## [ABOUT THIS EXERCISE]
All the data below needs to be retyped exactly as shown.
※ ※ ※
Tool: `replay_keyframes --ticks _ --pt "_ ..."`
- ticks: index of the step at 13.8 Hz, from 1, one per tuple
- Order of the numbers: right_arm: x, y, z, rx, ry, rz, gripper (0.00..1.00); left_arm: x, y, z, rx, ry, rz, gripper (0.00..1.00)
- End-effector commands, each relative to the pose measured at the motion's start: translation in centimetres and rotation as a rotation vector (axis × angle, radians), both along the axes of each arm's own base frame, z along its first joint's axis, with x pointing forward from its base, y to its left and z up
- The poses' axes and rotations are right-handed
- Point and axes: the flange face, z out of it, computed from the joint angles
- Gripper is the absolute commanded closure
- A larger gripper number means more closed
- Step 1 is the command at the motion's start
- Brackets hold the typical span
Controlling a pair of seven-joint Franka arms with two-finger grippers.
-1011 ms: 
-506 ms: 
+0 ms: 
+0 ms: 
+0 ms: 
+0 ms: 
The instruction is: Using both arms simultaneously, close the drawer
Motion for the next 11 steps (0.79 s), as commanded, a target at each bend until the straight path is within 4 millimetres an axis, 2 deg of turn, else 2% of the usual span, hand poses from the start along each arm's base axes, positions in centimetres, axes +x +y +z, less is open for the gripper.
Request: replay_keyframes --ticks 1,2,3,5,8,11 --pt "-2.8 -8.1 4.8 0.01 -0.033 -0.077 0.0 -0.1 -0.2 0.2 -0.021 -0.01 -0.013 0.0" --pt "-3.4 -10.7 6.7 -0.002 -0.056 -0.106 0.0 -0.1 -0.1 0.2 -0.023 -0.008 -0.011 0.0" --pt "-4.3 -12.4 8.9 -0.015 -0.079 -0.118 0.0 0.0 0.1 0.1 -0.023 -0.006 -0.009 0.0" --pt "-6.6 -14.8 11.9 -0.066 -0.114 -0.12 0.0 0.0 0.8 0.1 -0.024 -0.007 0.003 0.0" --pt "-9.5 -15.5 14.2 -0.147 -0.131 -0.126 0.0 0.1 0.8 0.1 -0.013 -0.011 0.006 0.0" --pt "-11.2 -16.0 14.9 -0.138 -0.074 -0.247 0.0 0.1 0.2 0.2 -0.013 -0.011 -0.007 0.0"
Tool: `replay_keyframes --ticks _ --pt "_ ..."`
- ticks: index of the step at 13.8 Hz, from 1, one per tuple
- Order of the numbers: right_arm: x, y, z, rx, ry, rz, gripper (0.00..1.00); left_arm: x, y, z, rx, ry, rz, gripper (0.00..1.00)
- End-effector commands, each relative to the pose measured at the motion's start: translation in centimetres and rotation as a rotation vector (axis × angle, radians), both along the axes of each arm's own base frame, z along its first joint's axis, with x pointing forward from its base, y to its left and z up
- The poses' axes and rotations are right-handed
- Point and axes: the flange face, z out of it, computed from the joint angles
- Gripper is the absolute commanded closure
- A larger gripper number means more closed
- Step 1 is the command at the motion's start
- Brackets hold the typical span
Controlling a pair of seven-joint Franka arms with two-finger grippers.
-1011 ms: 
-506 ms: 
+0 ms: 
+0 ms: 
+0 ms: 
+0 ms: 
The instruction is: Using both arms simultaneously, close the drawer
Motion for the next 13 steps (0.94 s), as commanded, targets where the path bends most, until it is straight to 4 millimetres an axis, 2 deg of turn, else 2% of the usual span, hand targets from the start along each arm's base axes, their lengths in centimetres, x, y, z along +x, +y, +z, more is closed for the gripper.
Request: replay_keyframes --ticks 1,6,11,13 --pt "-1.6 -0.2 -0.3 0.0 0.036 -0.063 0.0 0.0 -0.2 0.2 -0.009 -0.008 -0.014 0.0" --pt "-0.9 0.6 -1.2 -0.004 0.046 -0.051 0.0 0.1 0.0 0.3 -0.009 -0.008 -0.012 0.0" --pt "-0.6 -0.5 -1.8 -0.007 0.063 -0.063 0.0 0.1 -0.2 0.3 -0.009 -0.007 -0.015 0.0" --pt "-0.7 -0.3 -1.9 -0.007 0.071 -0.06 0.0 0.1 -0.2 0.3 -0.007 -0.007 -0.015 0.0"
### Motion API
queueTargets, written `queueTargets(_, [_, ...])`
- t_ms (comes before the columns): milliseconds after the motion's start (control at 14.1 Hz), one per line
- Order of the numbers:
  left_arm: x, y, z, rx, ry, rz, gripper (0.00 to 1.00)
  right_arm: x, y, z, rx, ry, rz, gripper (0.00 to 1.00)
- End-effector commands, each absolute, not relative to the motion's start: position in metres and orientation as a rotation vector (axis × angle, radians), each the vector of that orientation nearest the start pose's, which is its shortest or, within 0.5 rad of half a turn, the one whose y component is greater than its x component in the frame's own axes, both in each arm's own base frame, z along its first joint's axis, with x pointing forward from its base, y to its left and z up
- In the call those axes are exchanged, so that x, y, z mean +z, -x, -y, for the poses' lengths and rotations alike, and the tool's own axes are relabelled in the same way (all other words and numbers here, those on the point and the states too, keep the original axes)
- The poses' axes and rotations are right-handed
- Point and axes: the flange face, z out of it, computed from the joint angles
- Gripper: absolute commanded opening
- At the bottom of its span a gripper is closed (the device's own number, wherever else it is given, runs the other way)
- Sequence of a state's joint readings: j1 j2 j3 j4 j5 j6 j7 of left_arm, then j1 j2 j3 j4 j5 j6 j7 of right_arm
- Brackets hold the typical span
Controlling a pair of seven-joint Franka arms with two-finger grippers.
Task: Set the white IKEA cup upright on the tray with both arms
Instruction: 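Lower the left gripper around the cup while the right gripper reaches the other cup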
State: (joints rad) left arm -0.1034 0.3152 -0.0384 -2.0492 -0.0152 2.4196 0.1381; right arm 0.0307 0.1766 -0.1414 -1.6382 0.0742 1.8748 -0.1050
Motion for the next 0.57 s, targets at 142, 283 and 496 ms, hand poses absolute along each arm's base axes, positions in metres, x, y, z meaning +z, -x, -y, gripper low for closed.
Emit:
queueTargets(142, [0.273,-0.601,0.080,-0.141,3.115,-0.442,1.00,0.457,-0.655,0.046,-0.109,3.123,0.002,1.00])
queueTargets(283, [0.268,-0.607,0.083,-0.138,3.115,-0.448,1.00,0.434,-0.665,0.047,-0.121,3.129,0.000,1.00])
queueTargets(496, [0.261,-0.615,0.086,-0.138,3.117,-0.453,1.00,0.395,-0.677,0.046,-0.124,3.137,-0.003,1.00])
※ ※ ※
## [TASK RESULT]
Tool: `replay_keyframes --ticks _ --pt "_ ..."`
- ticks: index of the step at 13.8 Hz, from 1, one per tuple
- Order of the numbers: right_arm: x, y, z, rx, ry, rz, gripper (0.00..1.00); left_arm: x, y, z, rx, ry, rz, gripper (0.00..1.00)
- End-effector commands, each relative to the pose measured at the motion's start: translation in centimetres and rotation as a rotation vector (axis × angle, radians), both along the axes of each arm's own base frame, z along its first joint's axis, with x pointing forward from its base, y to its left and z up
- The poses' axes and rotations are right-handed
- Point and axes: the flange face, z out of it, computed from the joint angles
- Gripper is the absolute commanded closure
- A larger gripper number means more closed
- Step 1 is the command at the motion's start
- Brackets hold the typical span
Controlling a pair of seven-joint Franka arms with two-finger grippers.
-1011 ms: 
-506 ms: 
+0 ms: 
+0 ms: 
+0 ms: 
+0 ms: 
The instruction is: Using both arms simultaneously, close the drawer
Motion for the next 11 steps (0.79 s), as commanded, a target at each bend until the straight path is within 4 millimetres an axis, 2 deg of turn, else 2% of the usual span, hand poses from the start along each arm's base axes, positions in centimetres, axes +x +y +z, less is open for the gripper.
Request: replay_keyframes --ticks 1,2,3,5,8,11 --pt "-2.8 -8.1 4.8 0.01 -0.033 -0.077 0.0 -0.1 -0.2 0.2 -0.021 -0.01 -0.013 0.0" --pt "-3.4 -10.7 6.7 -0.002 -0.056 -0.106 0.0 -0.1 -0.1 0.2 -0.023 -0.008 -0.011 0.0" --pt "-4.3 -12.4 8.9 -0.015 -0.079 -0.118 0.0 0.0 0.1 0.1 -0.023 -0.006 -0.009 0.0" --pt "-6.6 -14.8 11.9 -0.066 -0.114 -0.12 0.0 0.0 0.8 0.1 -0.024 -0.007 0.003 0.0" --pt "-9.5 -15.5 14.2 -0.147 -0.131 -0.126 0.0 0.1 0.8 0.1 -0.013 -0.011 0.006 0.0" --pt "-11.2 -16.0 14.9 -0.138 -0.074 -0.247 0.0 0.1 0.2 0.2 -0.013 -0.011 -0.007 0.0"
Tool: `replay_keyframes --ticks _ --pt "_ ..."`
- ticks: index of the step at 13.8 Hz, from 1, one per tuple
- Order of the numbers: right_arm: x, y, z, rx, ry, rz, gripper (0.00..1.00); left_arm: x, y, z, rx, ry, rz, gripper (0.00..1.00)
- End-effector commands, each relative to the pose measured at the motion's start: translation in centimetres and rotation as a rotation vector (axis × angle, radians), both along the axes of each arm's own base frame, z along its first joint's axis, with x pointing forward from its base, y to its left and z up
- The poses' axes and rotations are right-handed
- Point and axes: the flange face, z out of it, computed from the joint angles
- Gripper is the absolute commanded closure
- A larger gripper number means more closed
- Step 1 is the command at the motion's start
- Brackets hold the typical span
Controlling a pair of seven-joint Franka arms with two-finger grippers.
-1011 ms: 
-506 ms: 
+0 ms: 
+0 ms: 
+0 ms: 
+0 ms: 
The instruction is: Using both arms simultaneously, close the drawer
Motion for the next 13 steps (0.94 s), as commanded, targets where the path bends most, until it is straight to 4 millimetres an axis, 2 deg of turn, else 2% of the usual span, hand targets from the start along each arm's base axes, their lengths in centimetres, x, y, z along +x, +y, +z, more is closed for the gripper.
Request: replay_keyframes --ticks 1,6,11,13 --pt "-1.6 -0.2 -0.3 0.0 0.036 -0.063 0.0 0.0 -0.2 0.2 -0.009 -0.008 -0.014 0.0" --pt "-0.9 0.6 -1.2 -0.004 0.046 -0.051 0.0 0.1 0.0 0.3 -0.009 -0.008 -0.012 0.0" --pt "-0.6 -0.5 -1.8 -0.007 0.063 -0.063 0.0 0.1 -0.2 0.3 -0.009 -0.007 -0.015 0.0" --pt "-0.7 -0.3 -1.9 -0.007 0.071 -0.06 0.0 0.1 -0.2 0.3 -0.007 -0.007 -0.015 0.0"
### Motion API
queueTargets, written `queueTargets(_, [_, ...])`
- t_ms (comes before the columns): milliseconds after the motion's start (control at 14.1 Hz), one per line
- Order of the numbers:
  left_arm: x, y, z, rx, ry, rz, gripper (0.00 to 1.00)
  right_arm: x, y, z, rx, ry, rz, gripper (0.00 to 1.00)
- End-effector commands, each absolute, not relative to the motion's start: position in metres and orientation as a rotation vector (axis × angle, radians), each the vector of that orientation nearest the start pose's, which is its shortest or, within 0.5 rad of half a turn, the one whose y component is greater than its x component in the frame's own axes, both in each arm's own base frame, z along its first joint's axis, with x pointing forward from its base, y to its left and z up
- In the call those axes are exchanged, so that x, y, z mean +z, -x, -y, for the poses' lengths and rotations alike, and the tool's own axes are relabelled in the same way (all other words and numbers here, those on the point and the states too, keep the original axes)
- The poses' axes and rotations are right-handed
- Point and axes: the flange face, z out of it, computed from the joint angles
- Gripper: absolute commanded opening
- At the bottom of its span a gripper is closed (the device's own number, wherever else it is given, runs the other way)
- Sequence of a state's joint readings: j1 j2 j3 j4 j5 j6 j7 of left_arm, then j1 j2 j3 j4 j5 j6 j7 of right_arm
- Brackets hold the typical span
Controlling a pair of seven-joint Franka arms with two-finger grippers.
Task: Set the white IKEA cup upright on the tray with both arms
Instruction: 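Lower the left gripper around the cup while the right gripper reaches the other cup
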State: (joints rad) left arm -0.1034 0.3152 -0.0384 -2.0492 -0.0152 2.4196 0.1381; right arm 0.0307 0.1766 -0.1414 -1.6382 0.0742 1.8748 -0.1050
Motion for the next 0.57 s, targets at 142, 283 and 496 ms, hand poses absolute along each arm's base axes, positions in metres, x, y, z meaning +z, -x, -y, gripper low for closed.
Emit:
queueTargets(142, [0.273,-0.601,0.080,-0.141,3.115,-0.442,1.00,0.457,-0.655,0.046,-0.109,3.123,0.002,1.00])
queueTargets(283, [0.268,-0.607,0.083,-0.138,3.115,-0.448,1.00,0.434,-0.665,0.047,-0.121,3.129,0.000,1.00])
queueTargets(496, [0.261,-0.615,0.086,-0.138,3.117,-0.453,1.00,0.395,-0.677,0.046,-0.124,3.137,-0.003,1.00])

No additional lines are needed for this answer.